# Work order:
Work through the listing below and give again exactly the lines from the one with "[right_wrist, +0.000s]" to the one with "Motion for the", both ends included. All other lines and all pictures stay out.

# Collected material:
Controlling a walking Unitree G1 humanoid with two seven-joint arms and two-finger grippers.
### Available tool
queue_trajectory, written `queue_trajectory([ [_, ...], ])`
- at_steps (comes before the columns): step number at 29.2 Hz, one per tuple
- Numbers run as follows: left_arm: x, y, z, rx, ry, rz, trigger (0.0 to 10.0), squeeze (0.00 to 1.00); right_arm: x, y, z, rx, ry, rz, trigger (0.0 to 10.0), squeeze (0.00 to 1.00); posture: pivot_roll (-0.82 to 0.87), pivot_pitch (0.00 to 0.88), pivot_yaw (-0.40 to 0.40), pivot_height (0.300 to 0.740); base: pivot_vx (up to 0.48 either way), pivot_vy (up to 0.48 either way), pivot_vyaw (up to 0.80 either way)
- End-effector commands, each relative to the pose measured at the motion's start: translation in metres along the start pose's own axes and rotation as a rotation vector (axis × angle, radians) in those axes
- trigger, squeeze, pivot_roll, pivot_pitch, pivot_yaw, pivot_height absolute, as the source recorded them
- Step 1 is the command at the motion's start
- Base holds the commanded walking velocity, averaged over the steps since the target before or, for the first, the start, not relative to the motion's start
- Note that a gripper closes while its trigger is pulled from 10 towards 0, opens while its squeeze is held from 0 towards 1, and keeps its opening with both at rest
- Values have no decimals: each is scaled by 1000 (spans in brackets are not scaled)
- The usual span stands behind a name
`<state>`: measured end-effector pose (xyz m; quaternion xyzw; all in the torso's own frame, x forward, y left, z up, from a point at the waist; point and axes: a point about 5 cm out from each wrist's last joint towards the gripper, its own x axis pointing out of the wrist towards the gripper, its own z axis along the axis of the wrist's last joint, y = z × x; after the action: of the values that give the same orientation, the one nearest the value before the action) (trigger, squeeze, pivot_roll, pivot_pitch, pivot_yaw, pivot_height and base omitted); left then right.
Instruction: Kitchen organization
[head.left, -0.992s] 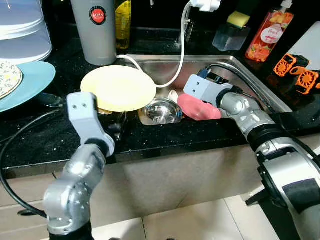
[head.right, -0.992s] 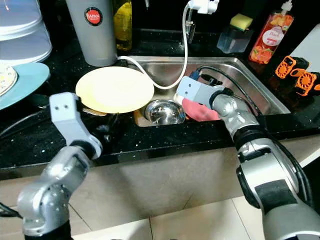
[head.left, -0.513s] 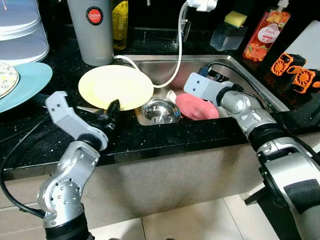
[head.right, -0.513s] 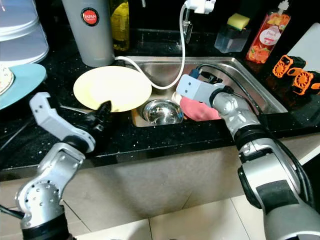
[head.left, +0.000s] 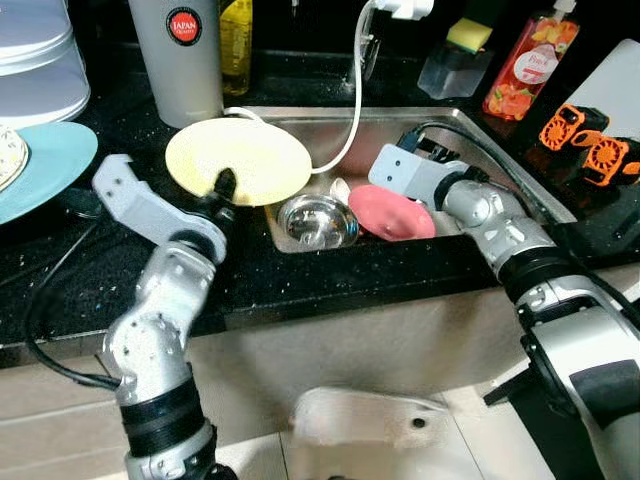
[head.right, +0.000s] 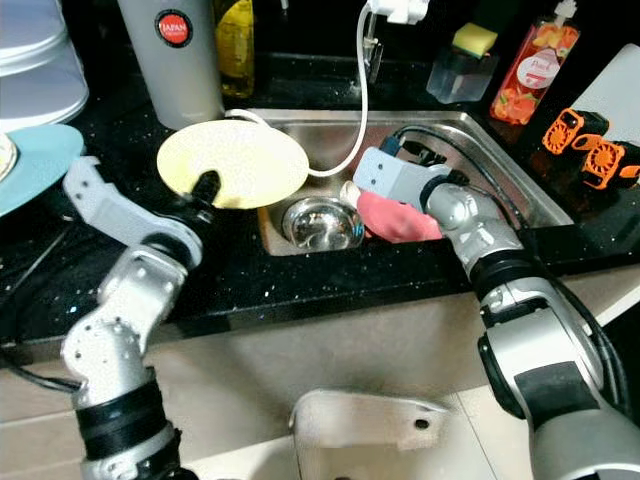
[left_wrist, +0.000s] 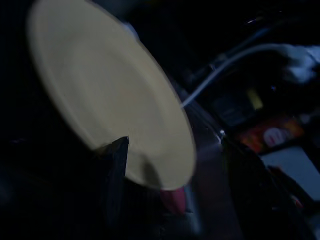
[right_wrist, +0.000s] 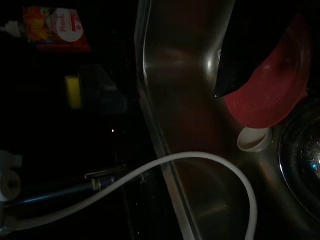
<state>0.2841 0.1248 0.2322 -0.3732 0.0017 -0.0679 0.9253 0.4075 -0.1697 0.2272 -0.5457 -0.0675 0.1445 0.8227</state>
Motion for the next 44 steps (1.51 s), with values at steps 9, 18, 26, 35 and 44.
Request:
queue_trajectory([
  [9, -4, 13, -20, 44, 64, 76, 10000, 0, -3, -1, -5, 24, 12, -23, 10000, 0, 168, 11, -111, 740, 0, 0, 0],
  [18, -5, 8, -2, 302, -8, 42, 10000, 0, -5, 0, -8, 25, 18, -27, 10000, 0, 170, 11, -105, 740, 0, 0, 0],
  [26, -12, 2, 20, 770, -78, -56, 10000, 0, -6, -1, -9, 46, 13, -60, 10000, 0, 183, 16, -107, 740, 0, 0, 0],
  [35, -16, 7, 30, 1232, 23, -217, 10000, 0, -8, -3, -13, 78, 23, -89, 10000, 0, 185, 19, -107, 740, 0, 0, 0],
  [44, -7, 42, 50, 1638, 197, -231, 10000, 0, -8, -6, -14, 76, 29, -99, 10000, 0, 186, 14, -108, 740, 0, 0, 0],
])
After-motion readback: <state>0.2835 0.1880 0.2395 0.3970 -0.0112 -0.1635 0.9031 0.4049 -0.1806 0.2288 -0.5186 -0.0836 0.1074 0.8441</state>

# Output below:
[right_wrist, +0.000s] 
<state>0.2841 0.1248 0.2322 -0.3732 0.0017 -0.0679 0.9253 0.4075 -0.1697 0.2272 -0.5457 -0.0675 0.1445 0.8227</state>
Motion for the next 44 steps (1.51 s), with values at steps 9, 18, 26, 35 and 44.

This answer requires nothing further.